Uluslararası düzeyde, Çin ve Rusya ile Arap ilişkileri genişledi ve derinleşti. Bu süreç, bir zamanlar dağılmış Sovyetler Birliği'ne bağlı Arap ülkelerinin yanı sıra ABD'nin müttefiki Arap ülkelerini de çekti. BAE, Çin ile ilişkileri 1984'te başlattı ve o zamandan beri siyasi, ekonomik ve ticari işbirliği gelişti. Suudi Arabistan ve Çin, 1990'da diplomatik ilişkiler kurdu, ancak Pekin 1980'den beri Riyad silahlarını satıyordu.

Çin'in Kuşak ve Yol Girişimi kapsamında, BAE, Suudi Arabistan, Cezayir ve Mısır, İran ile birlikte kapsamlı stratejik ortaklıklar (Çin'in en yüksek diplomatik ilişkileri) imzalarken, diğer sekiz bölge ülkesinin Çin ile stratejik ortaklıkları var. Bu girişimin amacı, yatırım, ticaret, finansal entegrasyon, siyasi koordinasyon ve nüfuslar arasındaki bağlantıları teşvik etmektir.

BAE, federasyonun kurulduğu 1971'de Rusya ile ilişkiler kurdu ve 1980'lerde birbirlerinin başkentlerinde büyükelçilikler açıldı. İlişkileri “stratejik ortaklık” olarak adlandırıldı ve Emirlikler'i Ukrayna'daki savaş nedeniyle Batı kampından uzaklaşmaya sevk etti.

Suudi-Rus ilişkileri, Sovyetler Birliği'nin çöküşünden sonra 1992'de kuruldu ve o zamanki Suudi Veliaht Prensi Muhammed Bin Salman'ın petrol ihracatı hacmini kontrol etmek için OPEC ile iş birliği yapmayı kabul eden Rusya Devlet Başkanı Vladimir Putin ile bir araya geldiği 2016 yılına kadar ilerlemedi. Bu düzenleme, Batı'nın Riyad üzerindeki talebi karşılamak için petrol ihracatını artırması ve Rusya'nın Ukrayna'yı işgalinin ardından petrol fiyatını düşürmesi yönündeki baskısına rağmen sağlam kaldı. Suudi Arabistan indirimli Rus akaryakıt satın alıyor ve son yıllarda Rusya ile siyasi konularda iş birliği yapıyor.

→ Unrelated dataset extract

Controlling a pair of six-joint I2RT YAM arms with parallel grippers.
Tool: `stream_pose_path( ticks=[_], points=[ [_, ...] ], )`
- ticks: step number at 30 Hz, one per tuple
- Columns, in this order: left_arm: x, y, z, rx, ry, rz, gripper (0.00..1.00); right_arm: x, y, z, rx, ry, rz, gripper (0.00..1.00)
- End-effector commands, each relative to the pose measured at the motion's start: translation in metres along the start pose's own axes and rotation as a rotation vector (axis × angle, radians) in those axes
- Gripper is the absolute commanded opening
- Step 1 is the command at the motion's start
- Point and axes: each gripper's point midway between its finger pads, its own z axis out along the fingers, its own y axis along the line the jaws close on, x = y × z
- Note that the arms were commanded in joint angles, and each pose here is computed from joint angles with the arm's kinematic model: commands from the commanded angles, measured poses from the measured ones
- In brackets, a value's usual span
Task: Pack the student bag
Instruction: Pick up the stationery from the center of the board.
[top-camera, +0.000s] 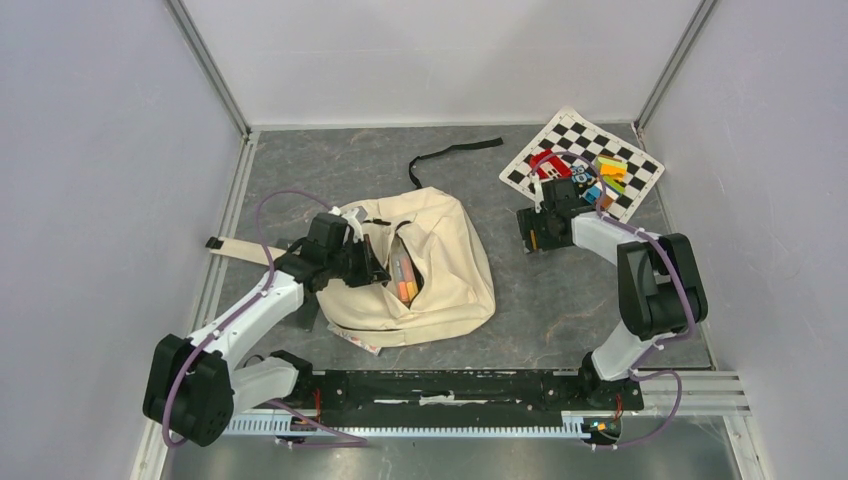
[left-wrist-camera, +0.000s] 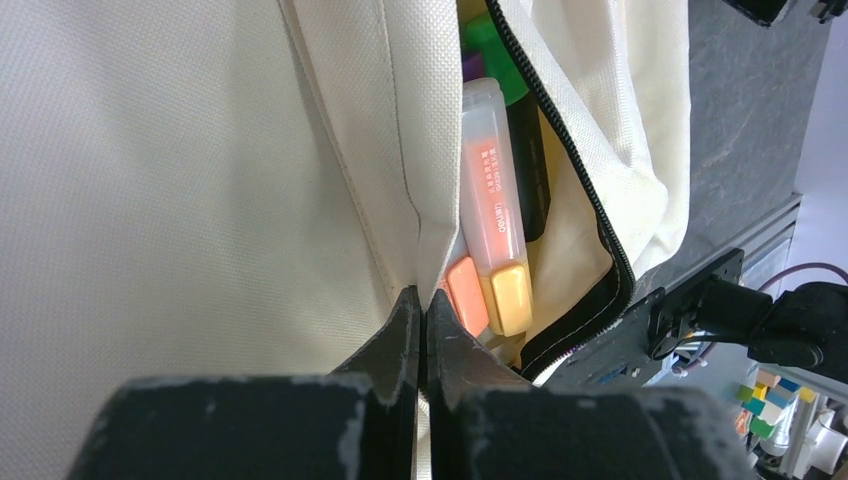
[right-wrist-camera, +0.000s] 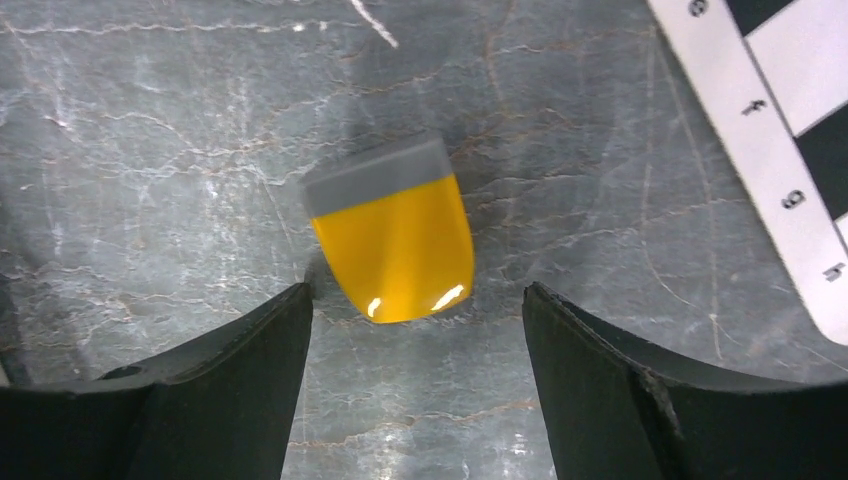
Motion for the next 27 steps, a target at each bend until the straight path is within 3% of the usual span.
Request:
stream_pose_path(
  ticks=[1, 16, 23, 25, 27],
  points=[
    [-0.010, -0.019, -0.006, 0.083, -0.015, 0.076, 0.02, -0.029, 0.006, 0.000, -0.041, -0.070, -0.052, 0.80],
    [-0.017, -0.019, -0.009, 0.076, -0.021, 0.106, 0.02, -0.036, 0.005, 0.016, -0.042, -0.033, -0.112, 0.62],
    [-0.025, -0.018, -0.014, 0.050, -0.034, 0.142, 0.02, -0.030, 0.005, 0.012, -0.042, -0.018, -0.104, 0.35],
    [-0.025, -0.018, -0.013, 0.054, -0.031, 0.143, 0.02, -0.030, 0.004, 0.006, -0.037, -0.015, -0.095, 0.20],
    [-0.023, -0.016, -0.012, 0.052, -0.025, 0.141, 0.02, -0.032, 0.004, -0.002, -0.034, -0.020, -0.087, 0.12]
  ],
)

Pek çok Arap, bu çatışmayı, NATO ve Batılı güçler Moskova'nın ittifakı varoluşsal bir tehdit olarak gören Rusya'nın sınırlarına kadar genişletme uyarılarına kulak vermeleri halinde yaşanması gerekmeyen bir savaş olarak görüyor. Özellikle bu bölgedeki insanlar, Batı'nın Rusya'ya dayattığı çatışma ve yaptırımlardan kaynaklanan artan yakıt ve gıda fiyatlarına içerliyor. Biden - İngiltere Başbakanı Boris Johnson ile birlikte - savaş kampının ana motivasyon kaynağı oldu ve küresel bir resesyona yol açabilecek istenmeyen veya basitçe düşünülmemiş sonuçlarından sorumlu tutulamaz.

Michael Jansen
Bu haber toplam: 2868 kişi tarafından görüldü.
Son Güncellenme:23:29:57
Bu gönderiye hiç yorum yapılmamış! İlk yorum yapan kişi olmak ister misin?